====== Dataset content ======
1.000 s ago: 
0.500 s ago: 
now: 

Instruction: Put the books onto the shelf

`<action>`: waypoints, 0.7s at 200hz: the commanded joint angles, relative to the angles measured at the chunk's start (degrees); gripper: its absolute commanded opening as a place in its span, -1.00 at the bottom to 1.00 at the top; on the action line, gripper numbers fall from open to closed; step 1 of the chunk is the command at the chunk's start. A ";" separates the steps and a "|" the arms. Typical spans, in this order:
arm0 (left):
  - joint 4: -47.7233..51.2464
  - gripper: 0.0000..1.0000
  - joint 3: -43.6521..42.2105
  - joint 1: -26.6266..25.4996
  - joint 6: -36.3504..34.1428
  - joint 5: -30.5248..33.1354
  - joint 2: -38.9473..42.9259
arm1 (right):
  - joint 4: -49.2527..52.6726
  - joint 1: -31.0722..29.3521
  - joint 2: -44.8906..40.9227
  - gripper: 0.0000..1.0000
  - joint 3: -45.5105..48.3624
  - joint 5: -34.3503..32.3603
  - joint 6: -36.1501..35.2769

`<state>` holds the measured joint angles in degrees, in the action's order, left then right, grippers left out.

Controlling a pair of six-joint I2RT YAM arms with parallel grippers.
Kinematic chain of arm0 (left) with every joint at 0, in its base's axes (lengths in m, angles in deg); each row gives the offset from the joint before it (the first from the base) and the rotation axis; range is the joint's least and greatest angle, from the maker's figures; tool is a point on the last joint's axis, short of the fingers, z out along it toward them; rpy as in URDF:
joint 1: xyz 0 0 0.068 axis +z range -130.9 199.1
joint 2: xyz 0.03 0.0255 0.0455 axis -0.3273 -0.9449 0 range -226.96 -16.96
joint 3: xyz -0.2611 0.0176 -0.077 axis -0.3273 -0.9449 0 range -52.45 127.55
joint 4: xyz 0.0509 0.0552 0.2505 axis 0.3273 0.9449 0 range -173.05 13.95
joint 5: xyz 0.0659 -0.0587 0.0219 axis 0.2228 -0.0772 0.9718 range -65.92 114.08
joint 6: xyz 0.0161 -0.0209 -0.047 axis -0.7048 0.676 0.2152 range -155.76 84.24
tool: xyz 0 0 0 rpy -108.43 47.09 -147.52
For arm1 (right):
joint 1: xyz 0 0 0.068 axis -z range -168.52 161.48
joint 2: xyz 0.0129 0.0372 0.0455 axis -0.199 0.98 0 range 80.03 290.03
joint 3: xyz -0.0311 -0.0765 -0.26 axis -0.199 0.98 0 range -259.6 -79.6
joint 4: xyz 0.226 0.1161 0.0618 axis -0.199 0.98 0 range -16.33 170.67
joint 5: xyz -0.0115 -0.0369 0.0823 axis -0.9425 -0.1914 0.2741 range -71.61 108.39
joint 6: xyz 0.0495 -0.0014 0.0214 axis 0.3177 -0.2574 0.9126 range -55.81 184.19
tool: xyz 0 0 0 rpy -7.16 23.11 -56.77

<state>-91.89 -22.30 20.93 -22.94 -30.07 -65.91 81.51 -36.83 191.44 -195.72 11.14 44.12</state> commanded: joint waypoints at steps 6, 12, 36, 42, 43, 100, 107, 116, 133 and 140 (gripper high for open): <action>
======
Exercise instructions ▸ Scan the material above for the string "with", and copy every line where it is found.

Result for this exercise ▸
Controlling a pair of six-joint I2RT YAM arms with parallel grippers.
Kinematic chain of arm0 (left) with every joint at 0, in its base's axes (lengths in m, angles in deg); each row gives the offset from the joint before it (the first from the base) and the rotation axis; range is the joint's least and greatest angle, from the maker's figures; tool is a point on the last joint's axis, short of the fingers, z out along it toward them; rpy as in URDF:

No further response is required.